◆ WHAT YOU ARE ASKED TO DO ◆
Whenever the word "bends" turns up in a line of the data below, copy that line.

○ ○ ○ ○ ○

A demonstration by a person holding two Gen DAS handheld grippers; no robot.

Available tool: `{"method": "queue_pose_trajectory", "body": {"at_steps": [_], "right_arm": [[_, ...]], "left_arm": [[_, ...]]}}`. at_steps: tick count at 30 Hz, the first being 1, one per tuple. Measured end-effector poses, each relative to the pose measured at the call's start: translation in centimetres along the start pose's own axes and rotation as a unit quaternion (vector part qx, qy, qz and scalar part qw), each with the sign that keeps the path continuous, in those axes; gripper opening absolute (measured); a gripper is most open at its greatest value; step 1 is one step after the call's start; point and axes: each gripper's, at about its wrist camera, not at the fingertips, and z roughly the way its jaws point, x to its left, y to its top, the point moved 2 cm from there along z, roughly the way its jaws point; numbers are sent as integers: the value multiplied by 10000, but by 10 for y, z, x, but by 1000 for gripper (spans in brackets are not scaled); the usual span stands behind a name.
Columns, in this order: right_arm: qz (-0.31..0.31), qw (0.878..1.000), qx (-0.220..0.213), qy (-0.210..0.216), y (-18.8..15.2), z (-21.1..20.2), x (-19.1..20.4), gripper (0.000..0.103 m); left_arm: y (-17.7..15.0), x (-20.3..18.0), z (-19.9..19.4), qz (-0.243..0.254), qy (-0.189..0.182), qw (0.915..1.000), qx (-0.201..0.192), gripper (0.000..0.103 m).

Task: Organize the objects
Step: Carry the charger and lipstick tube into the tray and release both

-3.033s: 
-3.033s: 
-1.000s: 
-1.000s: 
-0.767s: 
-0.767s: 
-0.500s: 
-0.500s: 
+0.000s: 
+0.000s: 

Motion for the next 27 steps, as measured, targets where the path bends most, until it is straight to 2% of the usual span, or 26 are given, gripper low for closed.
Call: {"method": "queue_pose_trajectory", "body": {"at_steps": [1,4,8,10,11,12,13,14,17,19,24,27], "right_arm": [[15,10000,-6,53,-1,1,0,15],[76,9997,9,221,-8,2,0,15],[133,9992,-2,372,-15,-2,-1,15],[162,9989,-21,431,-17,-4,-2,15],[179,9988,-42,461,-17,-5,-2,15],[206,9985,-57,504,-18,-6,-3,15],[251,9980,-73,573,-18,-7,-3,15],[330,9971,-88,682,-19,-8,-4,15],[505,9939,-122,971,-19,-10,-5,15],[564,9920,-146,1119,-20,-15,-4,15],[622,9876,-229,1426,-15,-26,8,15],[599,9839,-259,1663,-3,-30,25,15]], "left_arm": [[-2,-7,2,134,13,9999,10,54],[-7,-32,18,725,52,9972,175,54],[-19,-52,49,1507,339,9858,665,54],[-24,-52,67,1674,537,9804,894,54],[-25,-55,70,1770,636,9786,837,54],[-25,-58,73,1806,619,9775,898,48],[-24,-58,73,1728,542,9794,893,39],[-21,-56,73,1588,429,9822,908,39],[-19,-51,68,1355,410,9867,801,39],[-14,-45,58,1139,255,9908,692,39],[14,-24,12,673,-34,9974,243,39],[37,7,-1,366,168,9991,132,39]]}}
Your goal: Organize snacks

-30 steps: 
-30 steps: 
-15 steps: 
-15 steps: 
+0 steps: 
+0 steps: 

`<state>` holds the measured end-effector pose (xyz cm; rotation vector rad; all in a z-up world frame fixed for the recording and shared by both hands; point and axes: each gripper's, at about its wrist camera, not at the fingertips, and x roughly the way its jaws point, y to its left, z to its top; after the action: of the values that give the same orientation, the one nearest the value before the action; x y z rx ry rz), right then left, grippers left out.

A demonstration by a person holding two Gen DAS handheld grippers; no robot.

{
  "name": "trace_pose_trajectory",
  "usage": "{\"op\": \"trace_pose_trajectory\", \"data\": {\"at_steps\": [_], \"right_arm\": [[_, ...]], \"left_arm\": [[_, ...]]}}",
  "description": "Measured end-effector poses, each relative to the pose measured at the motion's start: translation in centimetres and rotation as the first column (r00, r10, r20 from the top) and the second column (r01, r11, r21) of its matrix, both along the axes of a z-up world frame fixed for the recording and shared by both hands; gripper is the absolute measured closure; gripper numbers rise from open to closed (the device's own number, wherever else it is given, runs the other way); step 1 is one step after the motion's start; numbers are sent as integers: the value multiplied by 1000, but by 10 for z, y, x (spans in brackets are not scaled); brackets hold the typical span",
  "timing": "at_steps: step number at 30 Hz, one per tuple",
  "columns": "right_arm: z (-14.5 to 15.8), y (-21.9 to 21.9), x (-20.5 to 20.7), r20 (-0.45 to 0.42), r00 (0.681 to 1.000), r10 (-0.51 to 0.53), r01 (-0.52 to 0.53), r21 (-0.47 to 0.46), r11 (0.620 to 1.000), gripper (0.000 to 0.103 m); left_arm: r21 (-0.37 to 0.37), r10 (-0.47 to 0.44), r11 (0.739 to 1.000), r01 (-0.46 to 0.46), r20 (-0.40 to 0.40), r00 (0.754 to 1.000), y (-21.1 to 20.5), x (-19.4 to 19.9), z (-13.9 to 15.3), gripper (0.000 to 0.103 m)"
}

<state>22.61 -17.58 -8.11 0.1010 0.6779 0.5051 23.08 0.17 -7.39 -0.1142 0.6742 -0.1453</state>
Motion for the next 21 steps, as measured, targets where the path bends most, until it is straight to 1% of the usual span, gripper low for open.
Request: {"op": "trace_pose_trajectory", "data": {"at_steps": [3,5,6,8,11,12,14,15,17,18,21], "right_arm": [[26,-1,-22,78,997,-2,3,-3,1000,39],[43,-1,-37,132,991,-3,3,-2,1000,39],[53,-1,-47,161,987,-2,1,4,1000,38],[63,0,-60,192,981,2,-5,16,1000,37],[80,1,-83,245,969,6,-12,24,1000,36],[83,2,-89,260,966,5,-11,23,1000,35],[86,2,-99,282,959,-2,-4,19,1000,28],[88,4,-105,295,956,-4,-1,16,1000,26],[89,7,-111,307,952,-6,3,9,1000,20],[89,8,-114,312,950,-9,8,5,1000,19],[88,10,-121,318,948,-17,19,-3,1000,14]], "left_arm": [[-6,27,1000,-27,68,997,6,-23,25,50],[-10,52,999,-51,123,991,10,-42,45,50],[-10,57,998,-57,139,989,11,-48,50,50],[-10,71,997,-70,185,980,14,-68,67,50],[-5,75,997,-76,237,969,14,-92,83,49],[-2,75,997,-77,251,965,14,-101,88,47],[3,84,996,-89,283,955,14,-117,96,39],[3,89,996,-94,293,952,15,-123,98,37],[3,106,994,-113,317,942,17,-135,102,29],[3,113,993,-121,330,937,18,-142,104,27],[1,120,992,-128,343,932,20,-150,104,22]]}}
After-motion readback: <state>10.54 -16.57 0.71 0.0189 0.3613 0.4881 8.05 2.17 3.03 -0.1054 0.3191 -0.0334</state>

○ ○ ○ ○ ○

◆ REPLY TO THE TASK ◆
Motion for the next 27 steps, as measured, targets where the path bends most, until it is straight to 2% of the usual span, or 26 are given, gripper low for closed.
Motion for the next 21 steps, as measured, targets where the path bends most, until it is straight to 1% of the usual span, gripper low for open.

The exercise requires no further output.